# WHAT YOU HAVE TO DO
Copy out each line of the material in which the word "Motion" can be found.

# DATASET CONTENT
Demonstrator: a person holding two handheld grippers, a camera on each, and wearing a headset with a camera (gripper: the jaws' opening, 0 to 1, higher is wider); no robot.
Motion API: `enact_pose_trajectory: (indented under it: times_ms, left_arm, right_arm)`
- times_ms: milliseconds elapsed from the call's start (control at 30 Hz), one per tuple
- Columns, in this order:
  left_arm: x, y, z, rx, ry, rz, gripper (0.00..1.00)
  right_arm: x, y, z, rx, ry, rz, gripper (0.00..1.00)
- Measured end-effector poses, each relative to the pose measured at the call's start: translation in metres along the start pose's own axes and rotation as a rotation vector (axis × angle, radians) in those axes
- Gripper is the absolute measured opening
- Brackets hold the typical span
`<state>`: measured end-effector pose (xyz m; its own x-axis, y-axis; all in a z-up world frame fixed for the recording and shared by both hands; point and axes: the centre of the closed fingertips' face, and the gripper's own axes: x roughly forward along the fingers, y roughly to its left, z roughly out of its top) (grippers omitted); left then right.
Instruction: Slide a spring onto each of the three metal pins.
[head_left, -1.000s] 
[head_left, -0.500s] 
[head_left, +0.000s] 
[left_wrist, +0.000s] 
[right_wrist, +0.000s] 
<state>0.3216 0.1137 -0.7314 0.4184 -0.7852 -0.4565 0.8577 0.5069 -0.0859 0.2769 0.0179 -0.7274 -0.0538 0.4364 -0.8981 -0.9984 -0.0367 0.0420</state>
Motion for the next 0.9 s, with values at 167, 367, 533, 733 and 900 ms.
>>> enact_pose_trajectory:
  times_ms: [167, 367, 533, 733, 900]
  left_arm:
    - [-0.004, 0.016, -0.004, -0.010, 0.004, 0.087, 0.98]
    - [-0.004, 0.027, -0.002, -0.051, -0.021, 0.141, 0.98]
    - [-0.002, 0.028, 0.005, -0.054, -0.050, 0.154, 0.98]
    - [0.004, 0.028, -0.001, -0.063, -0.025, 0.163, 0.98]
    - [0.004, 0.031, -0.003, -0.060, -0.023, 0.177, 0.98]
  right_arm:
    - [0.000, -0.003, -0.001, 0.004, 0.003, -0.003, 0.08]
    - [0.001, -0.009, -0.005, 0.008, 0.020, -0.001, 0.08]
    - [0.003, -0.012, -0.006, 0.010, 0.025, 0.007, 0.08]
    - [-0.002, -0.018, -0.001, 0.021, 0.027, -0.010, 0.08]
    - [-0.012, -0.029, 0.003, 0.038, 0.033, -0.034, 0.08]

# RESULT FOR THIS TASK
Motion API: `enact_pose_trajectory: (indented under it: times_ms, left_arm, right_arm)`
Motion for the next 0.9 s, with values at 167, 367, 533, 733 and 900 ms.

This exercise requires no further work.